** Exercise requirements **
Give back every record exactly, with its pictures left out.
━━ Source records
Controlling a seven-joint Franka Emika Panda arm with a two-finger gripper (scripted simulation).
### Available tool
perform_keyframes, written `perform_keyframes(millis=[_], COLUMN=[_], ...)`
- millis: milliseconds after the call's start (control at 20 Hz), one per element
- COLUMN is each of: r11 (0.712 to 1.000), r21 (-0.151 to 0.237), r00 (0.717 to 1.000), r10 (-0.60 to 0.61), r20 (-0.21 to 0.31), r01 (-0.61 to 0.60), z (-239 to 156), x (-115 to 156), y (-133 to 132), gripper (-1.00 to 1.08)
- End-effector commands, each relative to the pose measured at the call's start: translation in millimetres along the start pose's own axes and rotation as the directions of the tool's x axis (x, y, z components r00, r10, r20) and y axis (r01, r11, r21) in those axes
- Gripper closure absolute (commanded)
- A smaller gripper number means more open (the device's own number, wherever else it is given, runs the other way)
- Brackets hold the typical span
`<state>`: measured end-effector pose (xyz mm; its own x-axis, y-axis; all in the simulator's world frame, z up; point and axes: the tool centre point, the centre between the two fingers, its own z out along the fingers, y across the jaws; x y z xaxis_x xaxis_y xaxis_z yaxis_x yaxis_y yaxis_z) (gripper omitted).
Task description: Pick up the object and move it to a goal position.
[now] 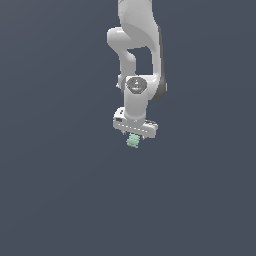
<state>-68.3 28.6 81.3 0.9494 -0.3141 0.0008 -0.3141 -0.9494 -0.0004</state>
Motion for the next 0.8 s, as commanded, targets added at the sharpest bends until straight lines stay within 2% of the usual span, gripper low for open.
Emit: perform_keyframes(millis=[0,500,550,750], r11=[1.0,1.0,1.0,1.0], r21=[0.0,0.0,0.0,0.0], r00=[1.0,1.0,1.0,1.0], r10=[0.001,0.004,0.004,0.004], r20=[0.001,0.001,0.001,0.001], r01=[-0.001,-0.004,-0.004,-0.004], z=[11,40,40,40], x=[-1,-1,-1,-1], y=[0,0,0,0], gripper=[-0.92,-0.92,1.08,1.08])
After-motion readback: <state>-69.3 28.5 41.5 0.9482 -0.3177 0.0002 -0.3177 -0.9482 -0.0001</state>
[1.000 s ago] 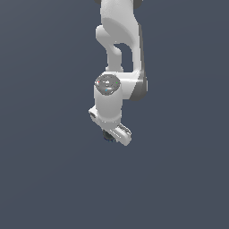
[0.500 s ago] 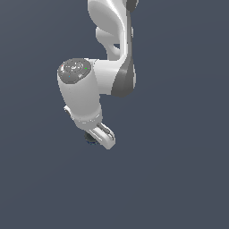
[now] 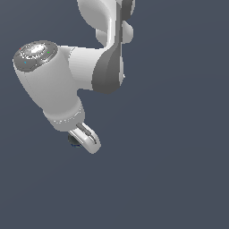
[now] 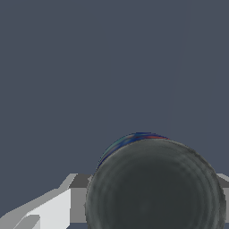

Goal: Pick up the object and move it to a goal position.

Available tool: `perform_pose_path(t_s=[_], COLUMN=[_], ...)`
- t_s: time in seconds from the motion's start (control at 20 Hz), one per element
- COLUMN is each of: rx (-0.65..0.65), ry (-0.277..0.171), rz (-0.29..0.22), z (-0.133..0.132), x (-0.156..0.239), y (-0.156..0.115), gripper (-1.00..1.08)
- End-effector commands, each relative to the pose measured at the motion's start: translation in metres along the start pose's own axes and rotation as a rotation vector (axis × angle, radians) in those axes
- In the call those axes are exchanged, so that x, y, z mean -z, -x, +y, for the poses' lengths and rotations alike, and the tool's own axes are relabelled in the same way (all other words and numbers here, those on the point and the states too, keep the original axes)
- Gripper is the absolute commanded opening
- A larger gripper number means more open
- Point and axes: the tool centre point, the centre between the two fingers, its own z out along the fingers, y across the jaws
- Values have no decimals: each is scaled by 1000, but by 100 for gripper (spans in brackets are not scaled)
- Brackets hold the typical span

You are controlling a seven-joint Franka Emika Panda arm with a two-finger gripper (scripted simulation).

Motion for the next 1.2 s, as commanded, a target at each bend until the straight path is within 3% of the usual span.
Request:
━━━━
** Result **
Controlling a seven-joint Franka Emika Panda arm with a two-finger gripper (scripted simulation).
### Available tool
perform_keyframes, written `perform_keyframes(millis=[_], COLUMN=[_], ...)`
- millis: milliseconds after the call's start (control at 20 Hz), one per element
- COLUMN is each of: r11 (0.712 to 1.000), r21 (-0.151 to 0.237), r00 (0.717 to 1.000), r10 (-0.60 to 0.61), r20 (-0.21 to 0.31), r01 (-0.61 to 0.60), z (-239 to 156), x (-115 to 156), y (-133 to 132), gripper (-1.00 to 1.08)
- End-effector commands, each relative to the pose measured at the call's start: translation in millimetres along the start pose's own axes and rotation as the directions of the tool's x axis (x, y, z components r00, r10, r20) and y axis (r01, r11, r21) in those axes
- Gripper closure absolute (commanded)
- A smaller gripper number means more open (the device's own number, wherever else it is given, runs the other way)
- Brackets hold the typical span
`<state>`: measured end-effector pose (xyz mm; its own x-axis, y-axis; all in the simulator's world frame, z up; point and axes: the tool centre point, the centre between the two fingers, its own z out along the fingers, y across the jaws; x y z xaxis_x xaxis_y xaxis_z yaxis_x yaxis_y yaxis_z) (gripper omitted).
Task description: Pick up the object and move it to a goal position.
[now] 
<state>-68.3 28.6 81.3 0.9494 -0.3141 0.0008 -0.3141 -0.9494 -0.0004</state>
Motion for the next 0.8 s, as commanded, targets added at the sharpest bends until straight lines stay within 2% of the usual span, gripper low for open.
Emit: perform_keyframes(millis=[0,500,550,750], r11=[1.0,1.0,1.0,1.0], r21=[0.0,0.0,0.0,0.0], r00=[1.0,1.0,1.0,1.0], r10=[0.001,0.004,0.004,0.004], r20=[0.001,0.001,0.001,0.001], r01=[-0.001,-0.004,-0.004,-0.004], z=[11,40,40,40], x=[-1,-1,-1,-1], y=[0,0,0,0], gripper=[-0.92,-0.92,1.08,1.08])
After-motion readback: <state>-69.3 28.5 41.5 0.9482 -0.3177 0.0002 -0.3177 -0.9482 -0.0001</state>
[1.000 s ago] 
[0.500 s ago] 
[now] 
[now] 

Goal: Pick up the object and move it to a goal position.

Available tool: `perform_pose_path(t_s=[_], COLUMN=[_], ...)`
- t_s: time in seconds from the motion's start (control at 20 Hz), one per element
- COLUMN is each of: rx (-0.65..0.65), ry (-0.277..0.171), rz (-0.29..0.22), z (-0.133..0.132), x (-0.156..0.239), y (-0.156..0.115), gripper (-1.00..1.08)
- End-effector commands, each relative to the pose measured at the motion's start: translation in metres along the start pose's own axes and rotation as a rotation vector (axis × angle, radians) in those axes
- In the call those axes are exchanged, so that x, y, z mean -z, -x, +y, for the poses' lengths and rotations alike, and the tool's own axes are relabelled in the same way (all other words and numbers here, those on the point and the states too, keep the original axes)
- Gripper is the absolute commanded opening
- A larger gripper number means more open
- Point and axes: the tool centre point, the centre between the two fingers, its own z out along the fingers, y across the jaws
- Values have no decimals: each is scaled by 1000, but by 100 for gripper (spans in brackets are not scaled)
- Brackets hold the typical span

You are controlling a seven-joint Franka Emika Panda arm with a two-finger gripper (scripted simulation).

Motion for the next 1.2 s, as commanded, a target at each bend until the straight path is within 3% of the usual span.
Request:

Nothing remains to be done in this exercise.